My plain text data file was 11 KB. When I opened it up and saved it with Excel it became 28 KB. Yes, this simple conversion more than doubled the size of my file. And all I did here was just simple conversion from one format to another. The additional 17 KB are just pure meta data that stores file formating and the like. Naturally as you could expect the file size doesn’t always double. I took another file, this time much larger weighing in at 7.9 MB and repeated the same process. It grew to nearly 8.3 MB.
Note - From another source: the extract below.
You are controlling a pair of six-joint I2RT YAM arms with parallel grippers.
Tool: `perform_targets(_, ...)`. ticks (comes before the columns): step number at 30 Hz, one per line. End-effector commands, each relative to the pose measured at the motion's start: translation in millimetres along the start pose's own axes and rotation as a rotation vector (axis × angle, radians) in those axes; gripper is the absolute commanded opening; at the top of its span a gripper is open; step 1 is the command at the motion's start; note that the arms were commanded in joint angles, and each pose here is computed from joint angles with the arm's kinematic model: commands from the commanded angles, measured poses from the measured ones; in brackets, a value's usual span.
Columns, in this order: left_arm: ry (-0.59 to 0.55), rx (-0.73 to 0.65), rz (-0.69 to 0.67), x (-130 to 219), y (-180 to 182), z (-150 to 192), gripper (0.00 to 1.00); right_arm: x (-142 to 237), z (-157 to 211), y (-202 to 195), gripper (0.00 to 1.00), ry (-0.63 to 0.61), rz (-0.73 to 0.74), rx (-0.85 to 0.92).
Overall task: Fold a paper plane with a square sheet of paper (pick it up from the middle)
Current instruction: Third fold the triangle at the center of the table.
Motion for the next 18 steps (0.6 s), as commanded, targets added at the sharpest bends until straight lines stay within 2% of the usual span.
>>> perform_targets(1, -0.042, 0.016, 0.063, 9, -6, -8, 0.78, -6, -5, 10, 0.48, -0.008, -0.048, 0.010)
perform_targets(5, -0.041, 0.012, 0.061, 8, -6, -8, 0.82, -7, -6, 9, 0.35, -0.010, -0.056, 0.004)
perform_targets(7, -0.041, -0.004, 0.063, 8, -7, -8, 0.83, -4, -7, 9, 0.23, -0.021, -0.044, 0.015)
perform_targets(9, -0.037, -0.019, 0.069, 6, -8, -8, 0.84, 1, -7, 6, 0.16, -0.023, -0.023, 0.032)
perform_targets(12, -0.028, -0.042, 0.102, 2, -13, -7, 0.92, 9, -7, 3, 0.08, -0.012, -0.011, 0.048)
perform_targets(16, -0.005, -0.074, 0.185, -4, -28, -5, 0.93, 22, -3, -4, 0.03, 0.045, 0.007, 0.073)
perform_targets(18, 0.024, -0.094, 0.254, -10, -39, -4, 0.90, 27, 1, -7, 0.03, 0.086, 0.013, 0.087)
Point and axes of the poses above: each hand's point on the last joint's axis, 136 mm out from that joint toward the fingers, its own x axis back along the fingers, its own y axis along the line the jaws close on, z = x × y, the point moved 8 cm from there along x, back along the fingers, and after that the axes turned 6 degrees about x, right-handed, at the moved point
This is much more than 17 KB of metadata we needed in the first case. So the overhead grows as the function of the file size. Thia makes me wonder. How much space do we really waste keeping our data in the inefficient MS Office formats? Let’s take it one step further. The image below shows us what happens when we attempt to zip compress all these files:

My first text file shrunk down to 5 KB yielding 82% compression. The compression for the bigger text file was even better. It went down to 58 KB losing over 99% of it’s former size. The compression on the excel files on the other hand was disappointing. First file wend down to 26 KB shrinking by only 7%. The second file did even worse shrinking by less than 100 KB and loosing only 2% of it’s capacity.
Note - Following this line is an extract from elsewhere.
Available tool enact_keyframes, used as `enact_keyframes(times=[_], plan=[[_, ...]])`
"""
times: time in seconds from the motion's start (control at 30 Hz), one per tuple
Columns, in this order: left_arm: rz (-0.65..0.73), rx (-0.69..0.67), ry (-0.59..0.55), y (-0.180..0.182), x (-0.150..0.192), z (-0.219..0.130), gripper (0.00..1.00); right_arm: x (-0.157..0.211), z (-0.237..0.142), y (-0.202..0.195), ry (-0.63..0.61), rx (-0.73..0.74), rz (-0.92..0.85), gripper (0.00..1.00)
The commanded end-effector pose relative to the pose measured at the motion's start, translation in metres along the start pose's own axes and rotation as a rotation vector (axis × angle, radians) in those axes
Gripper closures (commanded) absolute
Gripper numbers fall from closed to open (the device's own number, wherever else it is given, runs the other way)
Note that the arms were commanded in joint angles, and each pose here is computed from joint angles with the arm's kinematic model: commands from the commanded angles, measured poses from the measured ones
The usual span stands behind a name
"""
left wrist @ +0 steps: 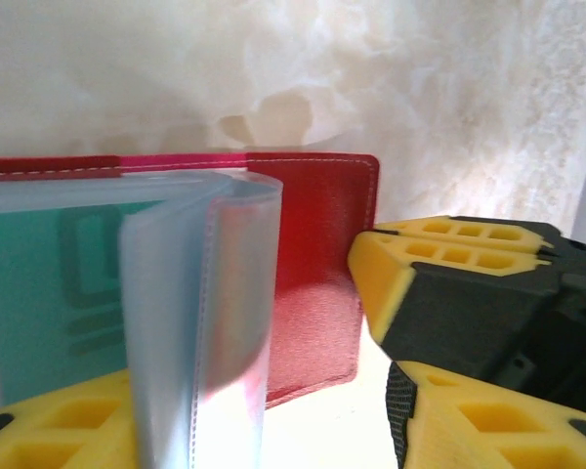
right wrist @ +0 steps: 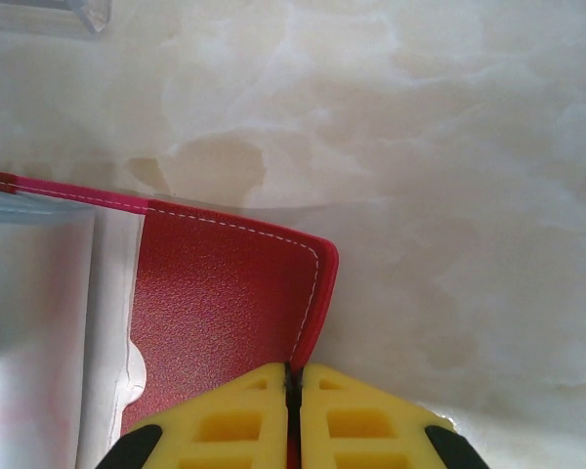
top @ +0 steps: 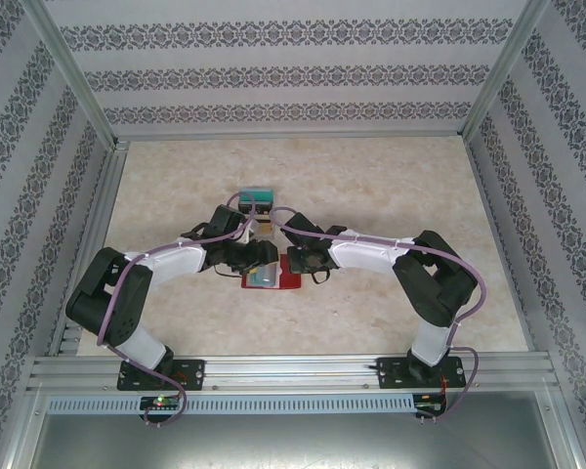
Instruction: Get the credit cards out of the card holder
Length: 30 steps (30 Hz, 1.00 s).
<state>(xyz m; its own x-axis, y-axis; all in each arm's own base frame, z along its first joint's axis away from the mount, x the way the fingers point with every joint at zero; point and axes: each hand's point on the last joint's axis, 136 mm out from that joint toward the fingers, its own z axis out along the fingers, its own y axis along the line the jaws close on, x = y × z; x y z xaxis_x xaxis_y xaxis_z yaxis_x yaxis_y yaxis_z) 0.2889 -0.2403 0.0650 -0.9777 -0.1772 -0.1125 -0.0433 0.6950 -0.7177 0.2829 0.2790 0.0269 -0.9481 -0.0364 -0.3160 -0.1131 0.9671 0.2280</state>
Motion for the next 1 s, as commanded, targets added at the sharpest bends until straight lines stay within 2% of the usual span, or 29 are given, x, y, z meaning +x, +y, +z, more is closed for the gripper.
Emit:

There is naturally a reason for this. In case you didn’t know the OpenXML files are really zip compressed directory trees full of verbose MSXML. They are already compressed - there is not much we can do about it! This files are and will be huge for many reasons.
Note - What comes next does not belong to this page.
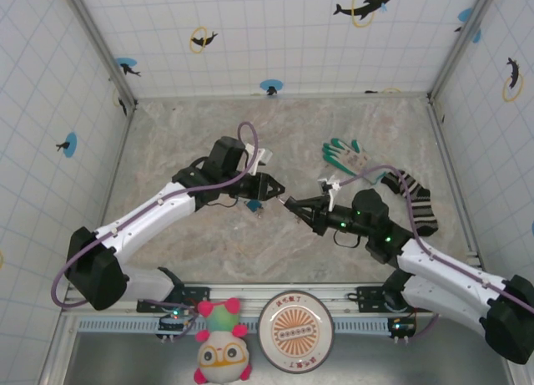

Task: Unlock with the key

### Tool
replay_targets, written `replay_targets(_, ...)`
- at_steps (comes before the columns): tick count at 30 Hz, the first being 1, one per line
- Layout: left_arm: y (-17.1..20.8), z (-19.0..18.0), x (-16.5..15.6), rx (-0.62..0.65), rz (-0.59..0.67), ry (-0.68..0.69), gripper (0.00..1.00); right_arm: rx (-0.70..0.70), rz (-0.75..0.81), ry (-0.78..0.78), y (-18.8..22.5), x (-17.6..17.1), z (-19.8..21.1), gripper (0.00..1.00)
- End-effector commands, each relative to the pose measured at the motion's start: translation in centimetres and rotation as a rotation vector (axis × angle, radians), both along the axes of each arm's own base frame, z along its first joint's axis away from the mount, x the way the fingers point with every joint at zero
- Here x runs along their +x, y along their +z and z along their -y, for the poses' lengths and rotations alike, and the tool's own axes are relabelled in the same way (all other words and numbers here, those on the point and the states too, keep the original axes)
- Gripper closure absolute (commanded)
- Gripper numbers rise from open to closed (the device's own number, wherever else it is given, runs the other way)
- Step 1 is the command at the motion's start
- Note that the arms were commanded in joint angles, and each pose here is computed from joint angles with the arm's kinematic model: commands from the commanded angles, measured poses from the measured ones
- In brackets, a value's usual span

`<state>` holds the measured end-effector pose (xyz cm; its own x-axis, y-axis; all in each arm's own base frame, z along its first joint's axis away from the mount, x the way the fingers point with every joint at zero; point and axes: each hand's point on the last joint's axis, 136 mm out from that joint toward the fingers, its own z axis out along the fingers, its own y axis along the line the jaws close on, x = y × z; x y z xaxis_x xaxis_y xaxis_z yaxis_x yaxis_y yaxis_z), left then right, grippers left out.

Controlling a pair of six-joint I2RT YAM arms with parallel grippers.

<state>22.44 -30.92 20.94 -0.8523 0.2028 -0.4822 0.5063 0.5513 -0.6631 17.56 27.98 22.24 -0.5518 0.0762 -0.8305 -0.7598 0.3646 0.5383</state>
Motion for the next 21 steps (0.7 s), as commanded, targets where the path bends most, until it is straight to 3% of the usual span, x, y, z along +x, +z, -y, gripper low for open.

The striking realization here is that I can aggressively compress my plain text data for huge space savings. I’m talking about Terabytes of data across the world. The MS office files just do not shrink this way. They pretty much stay the same size no matter what you do to them. And the MS Office format is unfortunately the proffered way of storing information for millions of companies out there. Go to any office out them and ask them to have a peek into their archival files. I bet they will be mostly word and excel documents scattered all over the place. Most people are using these incredibly wasteful file formats around and think nothing off it. It’s actually kida scarry to think how much space is wasted this way.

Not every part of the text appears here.